Дрожали лужи на черной мостовой. Машина ехала по городу, улицы были тихи и пустынны. Кажется, они искали дежурную аптеку, и доктор вышел купить для меня лекарство, капли Премперана или что-то в этом роде. Они оставили меня на улице у гаража. Вынесли из машины и посадили, прислонив к двери. Марсьяль Жуае молча смотрел на меня. Его приятель что-то сказал по-креольски. Мне было без разницы, хоть по-тарабарски. Они уехали, и два красных огонька, мигнув, скрылись за углом.

10

А потом пришла зима. В жизни я так не мерзла. Когда-то Тагадирт рассказывала мне, какая зима во Франции: черно-серое небо, фонари на улицах зажигаются в четыре часа, снег, гололед, и деревья без листьев машут корявыми ветками, как привидения. Но сейчас было еще холоднее, чем она говорила.

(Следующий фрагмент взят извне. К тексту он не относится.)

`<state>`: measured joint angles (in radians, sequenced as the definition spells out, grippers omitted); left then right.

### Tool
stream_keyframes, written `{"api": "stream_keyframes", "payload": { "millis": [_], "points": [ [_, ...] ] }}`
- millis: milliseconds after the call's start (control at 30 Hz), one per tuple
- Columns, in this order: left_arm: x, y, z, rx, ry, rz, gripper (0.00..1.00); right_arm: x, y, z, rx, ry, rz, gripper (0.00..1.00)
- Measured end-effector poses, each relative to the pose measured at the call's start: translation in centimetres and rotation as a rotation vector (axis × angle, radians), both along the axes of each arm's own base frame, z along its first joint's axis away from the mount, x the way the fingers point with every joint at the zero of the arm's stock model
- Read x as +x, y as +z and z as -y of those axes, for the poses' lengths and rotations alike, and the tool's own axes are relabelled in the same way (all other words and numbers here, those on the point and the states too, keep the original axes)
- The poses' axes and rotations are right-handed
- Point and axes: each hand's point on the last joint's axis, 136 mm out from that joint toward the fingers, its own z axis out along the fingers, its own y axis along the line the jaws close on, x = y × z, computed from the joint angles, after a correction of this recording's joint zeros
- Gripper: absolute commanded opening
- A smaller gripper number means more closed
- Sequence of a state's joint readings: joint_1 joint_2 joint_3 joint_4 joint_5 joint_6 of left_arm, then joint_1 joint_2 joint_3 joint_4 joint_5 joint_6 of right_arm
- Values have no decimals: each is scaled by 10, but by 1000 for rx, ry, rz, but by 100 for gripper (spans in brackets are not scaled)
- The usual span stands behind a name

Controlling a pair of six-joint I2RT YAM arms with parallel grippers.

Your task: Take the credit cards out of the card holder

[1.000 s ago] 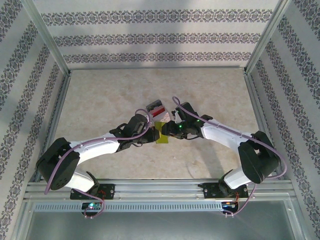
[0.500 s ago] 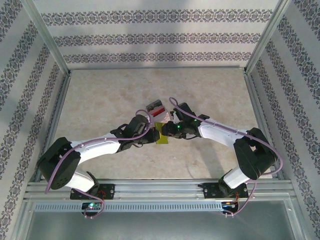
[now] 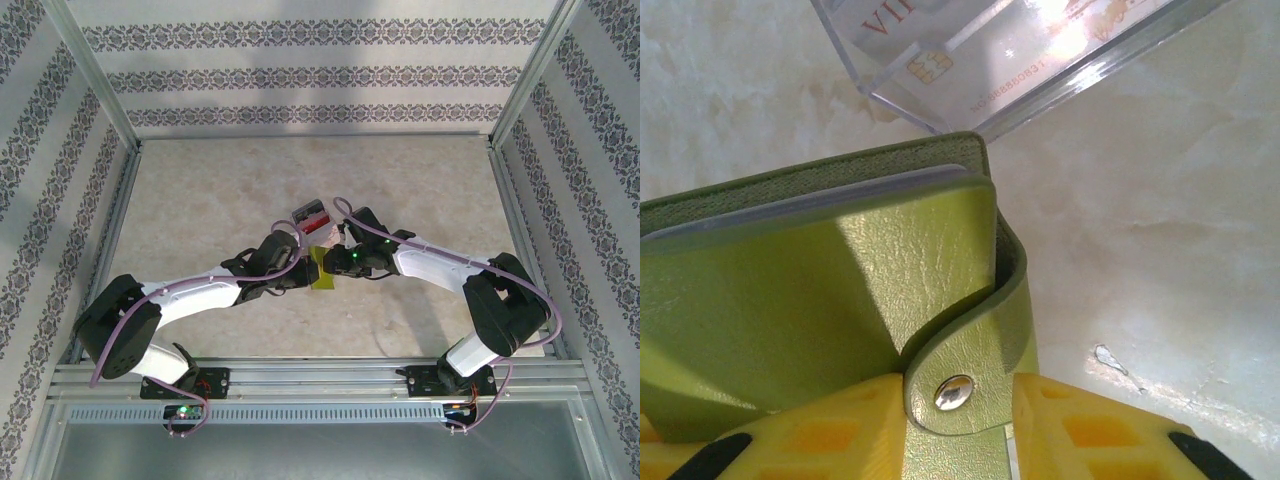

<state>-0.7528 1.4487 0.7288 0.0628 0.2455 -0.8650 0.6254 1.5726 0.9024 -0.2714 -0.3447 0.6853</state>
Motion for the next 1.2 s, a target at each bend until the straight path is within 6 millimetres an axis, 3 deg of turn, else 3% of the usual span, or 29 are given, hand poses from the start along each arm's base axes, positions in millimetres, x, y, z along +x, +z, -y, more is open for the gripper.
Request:
{"api": "stream_keyframes", "payload": {
  "millis": [567,767,1200],
  "points": [
    [0,0,0,2,0,-1,0,2,0,0,-26,24,26,15],
    [0,-1,-1,6,5,2,0,3,1,-1,-23,28,35,0],
    [1,1,1,4,4,11,0,2,7,7,-20,30,72,0]
  ]
}}
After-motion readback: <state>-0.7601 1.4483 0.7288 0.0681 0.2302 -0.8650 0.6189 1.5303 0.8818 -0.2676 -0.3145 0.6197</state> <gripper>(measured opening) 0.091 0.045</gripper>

Ребеночек Хурии подоспел к февралю. Когда она родила, я подумала, что, наверно, еще ни один младенец не появлялся на свет под землей, где и света-то никакого нет, как в глубокой пещере.

Наверно, поэтому я начала думать о юге: хотелось к солнцу. Чтобы его лучи золотили кожу младенца, чтобы он не дышал затхлым воздухом этой улицы без неба.